**AIM OF THE EXERCISE**: Transcribe exactly the span of lines that begins the records and ends with the line holding "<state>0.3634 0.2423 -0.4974", both boundary lines included.

[Source data]
=== Section Start ===
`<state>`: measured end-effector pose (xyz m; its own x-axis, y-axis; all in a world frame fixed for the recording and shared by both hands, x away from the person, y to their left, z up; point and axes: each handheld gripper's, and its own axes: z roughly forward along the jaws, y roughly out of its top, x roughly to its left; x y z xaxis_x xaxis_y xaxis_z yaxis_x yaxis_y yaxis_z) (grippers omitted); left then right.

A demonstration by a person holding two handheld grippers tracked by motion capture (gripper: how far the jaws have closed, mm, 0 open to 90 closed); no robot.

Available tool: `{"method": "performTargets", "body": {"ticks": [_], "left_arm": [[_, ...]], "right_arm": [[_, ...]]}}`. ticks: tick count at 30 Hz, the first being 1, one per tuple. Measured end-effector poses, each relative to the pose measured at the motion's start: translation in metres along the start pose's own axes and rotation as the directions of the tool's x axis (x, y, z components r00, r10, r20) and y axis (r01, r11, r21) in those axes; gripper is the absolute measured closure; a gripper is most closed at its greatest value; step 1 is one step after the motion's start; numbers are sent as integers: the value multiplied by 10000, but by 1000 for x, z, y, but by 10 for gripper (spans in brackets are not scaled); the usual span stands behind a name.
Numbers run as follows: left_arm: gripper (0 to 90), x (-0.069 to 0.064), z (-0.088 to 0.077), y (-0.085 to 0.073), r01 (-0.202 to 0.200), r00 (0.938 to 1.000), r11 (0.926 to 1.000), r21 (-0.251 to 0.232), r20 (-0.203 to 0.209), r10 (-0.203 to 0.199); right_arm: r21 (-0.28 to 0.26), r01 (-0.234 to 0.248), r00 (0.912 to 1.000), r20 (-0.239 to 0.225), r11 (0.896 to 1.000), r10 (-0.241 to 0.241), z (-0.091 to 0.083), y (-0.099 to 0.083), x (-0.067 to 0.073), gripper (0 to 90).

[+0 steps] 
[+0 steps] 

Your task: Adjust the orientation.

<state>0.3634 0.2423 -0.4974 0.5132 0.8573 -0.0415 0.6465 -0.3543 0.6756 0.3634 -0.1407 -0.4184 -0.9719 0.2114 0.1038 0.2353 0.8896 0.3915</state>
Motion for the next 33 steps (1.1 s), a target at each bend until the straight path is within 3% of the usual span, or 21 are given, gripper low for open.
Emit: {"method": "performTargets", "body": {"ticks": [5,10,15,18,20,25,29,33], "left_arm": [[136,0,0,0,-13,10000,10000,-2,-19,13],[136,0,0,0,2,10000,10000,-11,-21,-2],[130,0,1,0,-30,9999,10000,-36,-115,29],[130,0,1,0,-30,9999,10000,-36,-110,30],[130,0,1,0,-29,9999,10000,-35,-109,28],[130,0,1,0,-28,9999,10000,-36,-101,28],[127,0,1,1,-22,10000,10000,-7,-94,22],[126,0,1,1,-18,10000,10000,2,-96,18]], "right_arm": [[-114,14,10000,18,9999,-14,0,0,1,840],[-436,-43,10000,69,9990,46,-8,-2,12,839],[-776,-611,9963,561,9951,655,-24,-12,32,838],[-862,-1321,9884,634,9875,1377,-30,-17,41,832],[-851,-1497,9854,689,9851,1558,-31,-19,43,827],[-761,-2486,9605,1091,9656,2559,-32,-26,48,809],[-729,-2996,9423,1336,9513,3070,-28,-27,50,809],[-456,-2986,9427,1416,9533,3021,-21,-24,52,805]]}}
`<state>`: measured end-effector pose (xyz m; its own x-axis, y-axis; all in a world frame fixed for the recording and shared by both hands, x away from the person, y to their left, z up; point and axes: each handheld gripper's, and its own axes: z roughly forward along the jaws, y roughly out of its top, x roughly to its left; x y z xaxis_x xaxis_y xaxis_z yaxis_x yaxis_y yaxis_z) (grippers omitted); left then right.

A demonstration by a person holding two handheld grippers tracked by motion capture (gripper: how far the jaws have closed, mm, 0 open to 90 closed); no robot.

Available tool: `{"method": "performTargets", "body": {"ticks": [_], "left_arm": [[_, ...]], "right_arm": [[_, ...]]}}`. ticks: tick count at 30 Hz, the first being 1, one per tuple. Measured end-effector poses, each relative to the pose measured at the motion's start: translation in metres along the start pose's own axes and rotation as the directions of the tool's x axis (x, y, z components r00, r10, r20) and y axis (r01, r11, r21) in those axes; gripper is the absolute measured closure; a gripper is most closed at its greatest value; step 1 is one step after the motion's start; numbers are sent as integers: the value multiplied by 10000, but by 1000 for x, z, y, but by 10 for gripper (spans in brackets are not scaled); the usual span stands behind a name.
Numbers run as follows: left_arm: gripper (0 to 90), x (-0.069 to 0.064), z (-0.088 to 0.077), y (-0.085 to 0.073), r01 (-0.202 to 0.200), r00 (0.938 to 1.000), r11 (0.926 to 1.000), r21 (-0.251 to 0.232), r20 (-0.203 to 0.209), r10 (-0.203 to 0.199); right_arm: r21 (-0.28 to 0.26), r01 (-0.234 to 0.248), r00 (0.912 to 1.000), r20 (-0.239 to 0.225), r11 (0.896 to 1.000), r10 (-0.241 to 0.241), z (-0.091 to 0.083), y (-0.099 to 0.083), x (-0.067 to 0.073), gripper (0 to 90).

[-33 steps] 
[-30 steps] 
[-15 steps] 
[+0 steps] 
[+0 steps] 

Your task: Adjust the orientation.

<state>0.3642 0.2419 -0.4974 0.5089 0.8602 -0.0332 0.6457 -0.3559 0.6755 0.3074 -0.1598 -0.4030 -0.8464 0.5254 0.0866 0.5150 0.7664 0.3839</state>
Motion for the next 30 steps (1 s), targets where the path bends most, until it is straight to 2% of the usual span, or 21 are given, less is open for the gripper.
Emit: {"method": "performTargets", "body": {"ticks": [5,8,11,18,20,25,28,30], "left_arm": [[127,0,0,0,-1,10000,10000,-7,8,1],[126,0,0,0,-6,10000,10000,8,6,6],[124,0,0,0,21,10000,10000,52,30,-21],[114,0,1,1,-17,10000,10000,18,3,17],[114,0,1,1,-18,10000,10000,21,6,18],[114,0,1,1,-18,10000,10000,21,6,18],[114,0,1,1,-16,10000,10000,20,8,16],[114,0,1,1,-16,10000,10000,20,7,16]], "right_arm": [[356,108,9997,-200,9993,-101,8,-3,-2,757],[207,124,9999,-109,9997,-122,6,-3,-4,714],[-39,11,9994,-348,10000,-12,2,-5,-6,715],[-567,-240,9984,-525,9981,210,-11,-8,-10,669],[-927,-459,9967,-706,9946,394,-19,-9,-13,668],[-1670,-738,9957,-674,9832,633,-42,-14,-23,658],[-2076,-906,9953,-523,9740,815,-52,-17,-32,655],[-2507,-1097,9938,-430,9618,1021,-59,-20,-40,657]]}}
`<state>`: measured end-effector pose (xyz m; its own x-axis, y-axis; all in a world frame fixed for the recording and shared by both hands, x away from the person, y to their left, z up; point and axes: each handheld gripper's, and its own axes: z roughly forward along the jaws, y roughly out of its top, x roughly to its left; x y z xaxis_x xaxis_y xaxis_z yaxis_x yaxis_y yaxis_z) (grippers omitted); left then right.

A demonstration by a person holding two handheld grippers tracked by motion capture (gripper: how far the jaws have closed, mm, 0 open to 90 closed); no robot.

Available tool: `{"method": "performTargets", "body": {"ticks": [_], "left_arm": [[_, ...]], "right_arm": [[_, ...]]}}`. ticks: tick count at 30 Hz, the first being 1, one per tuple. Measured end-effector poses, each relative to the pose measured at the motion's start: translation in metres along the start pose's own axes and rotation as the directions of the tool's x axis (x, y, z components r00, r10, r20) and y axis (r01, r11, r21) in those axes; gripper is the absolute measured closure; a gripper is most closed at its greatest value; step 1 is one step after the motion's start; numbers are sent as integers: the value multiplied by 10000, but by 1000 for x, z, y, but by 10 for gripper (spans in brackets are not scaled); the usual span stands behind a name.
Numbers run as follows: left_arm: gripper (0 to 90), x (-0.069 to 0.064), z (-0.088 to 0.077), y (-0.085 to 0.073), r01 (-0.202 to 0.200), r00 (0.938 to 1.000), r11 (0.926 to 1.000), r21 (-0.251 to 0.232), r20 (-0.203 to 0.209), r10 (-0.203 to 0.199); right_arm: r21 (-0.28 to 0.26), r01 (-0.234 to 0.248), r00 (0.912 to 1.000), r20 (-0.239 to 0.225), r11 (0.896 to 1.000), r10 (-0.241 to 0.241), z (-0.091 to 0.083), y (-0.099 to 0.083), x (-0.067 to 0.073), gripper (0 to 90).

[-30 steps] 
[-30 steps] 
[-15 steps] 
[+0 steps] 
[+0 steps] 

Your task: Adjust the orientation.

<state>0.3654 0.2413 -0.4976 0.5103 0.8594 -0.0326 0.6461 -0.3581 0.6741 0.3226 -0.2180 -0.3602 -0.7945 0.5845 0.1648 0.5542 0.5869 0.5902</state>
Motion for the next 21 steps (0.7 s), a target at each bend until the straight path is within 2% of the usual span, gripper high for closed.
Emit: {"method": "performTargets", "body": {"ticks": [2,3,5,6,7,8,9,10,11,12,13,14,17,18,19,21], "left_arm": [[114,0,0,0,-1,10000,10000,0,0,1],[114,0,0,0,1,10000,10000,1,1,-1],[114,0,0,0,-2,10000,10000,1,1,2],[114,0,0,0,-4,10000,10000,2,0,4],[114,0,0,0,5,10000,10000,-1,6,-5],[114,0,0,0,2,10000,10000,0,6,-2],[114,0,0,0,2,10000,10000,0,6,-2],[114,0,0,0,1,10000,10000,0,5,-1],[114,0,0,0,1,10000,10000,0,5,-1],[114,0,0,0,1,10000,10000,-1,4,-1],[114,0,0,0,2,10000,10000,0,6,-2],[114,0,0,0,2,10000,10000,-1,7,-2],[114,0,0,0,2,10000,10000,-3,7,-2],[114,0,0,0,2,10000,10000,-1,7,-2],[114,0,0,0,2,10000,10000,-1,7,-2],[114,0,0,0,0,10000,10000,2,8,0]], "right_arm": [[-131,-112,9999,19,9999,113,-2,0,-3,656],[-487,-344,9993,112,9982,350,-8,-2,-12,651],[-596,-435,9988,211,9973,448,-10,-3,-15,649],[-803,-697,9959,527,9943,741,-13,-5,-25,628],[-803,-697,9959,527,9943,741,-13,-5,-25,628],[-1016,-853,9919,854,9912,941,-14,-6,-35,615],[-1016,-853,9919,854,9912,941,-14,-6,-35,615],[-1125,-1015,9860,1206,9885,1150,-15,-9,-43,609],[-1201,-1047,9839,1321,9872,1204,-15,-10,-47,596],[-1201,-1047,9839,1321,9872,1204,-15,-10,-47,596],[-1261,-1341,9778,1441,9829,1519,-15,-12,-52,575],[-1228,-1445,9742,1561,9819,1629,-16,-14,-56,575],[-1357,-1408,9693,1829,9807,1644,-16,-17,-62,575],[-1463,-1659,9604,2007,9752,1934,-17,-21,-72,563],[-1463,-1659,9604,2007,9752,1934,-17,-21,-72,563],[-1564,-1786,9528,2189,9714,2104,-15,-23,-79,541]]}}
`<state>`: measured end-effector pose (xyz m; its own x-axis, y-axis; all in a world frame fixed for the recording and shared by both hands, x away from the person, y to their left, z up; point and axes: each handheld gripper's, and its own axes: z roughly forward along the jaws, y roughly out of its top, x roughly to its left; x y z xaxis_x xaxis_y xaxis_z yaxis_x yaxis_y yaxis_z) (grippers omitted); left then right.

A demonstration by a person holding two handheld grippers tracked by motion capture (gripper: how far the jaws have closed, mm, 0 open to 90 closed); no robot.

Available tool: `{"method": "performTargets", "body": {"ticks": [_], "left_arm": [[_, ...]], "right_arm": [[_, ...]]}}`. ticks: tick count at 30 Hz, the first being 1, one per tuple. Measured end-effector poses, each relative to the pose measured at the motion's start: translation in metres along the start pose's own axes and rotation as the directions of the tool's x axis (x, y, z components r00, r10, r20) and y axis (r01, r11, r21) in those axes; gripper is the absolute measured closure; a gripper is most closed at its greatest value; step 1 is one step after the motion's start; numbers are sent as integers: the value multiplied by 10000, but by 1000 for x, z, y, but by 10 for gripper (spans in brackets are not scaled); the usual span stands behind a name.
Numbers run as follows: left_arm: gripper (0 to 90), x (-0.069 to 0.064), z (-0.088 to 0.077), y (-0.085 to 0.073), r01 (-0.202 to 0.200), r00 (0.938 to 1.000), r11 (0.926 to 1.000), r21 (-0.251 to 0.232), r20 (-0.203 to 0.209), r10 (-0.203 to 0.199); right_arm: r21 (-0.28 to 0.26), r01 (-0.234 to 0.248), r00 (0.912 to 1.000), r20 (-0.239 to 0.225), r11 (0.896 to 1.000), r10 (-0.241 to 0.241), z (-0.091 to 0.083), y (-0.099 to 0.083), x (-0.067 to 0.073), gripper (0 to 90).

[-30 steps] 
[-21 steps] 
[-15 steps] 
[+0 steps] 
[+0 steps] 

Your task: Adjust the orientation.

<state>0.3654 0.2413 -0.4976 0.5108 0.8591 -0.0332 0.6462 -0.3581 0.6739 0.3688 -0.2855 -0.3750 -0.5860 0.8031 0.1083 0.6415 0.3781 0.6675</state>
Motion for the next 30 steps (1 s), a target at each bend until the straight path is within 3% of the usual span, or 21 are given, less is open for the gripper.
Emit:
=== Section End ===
**TASK RESPONSE**:
`<state>`: measured end-effector pose (xyz m; its own x-axis, y-axis; all in a world frame fixed for the recording and shared by both hands, x away from the person, y to their left, z up; point and axes: each handheld gripper's, and its own axes: z roughly forward along the jaws, y roughly out of its top, x roughly to its left; x y z xaxis_x xaxis_y xaxis_z yaxis_x yaxis_y yaxis_z) (grippers omitted); left then right.

A demonstration by a person holding two handheld grippers tracked by motion capture (gripper: how far the jaws have closed, mm, 0 open to 90 closed); no robot.

Available tool: `{"method": "performTargets", "body": {"ticks": [_], "left_arm": [[_, ...]], "right_arm": [[_, ...]]}}`. ticks: tick count at 30 Hz, the first being 1, one per tuple. Measured end-effector poses, each relative to the pose measured at the motion's start: translation in metres along the start pose's own axes and rotation as the directions of the tool's x axis (x, y, z components r00, r10, r20) and y axis (r01, r11, r21) in those axes; gripper is the absolute measured closure; a gripper is most closed at its greatest value; step 1 is one step after the motion's start; numbers are sent as integers: the value multiplied by 10000, but by 1000 for x, z, y, but by 10 for gripper (spans in brackets are not scaled); the usual span stands behind a name.
Numbers run as follows: left_arm: gripper (0 to 90), x (-0.069 to 0.064), z (-0.088 to 0.077), y (-0.085 to 0.073), r01 (-0.202 to 0.200), r00 (0.938 to 1.000), r11 (0.926 to 1.000), r21 (-0.251 to 0.232), r20 (-0.203 to 0.209), r10 (-0.203 to 0.199); right_arm: r21 (-0.28 to 0.26), r01 (-0.234 to 0.248), r00 (0.912 to 1.000), r20 (-0.239 to 0.225), r11 (0.896 to 1.000), r10 (-0.241 to 0.241), z (-0.091 to 0.083), y (-0.099 to 0.083), x (-0.067 to 0.073), gripper (0 to 90).

[+0 steps] 
[+0 steps] 

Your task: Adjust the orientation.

<state>0.3634 0.2423 -0.4974 0.5132 0.8573 -0.0415 0.6465 -0.3543 0.6756 0.3634 -0.1407 -0.4184 -0.9719 0.2114 0.1038 0.2353 0.8896 0.3915</state>

What was asked now has a complete answer.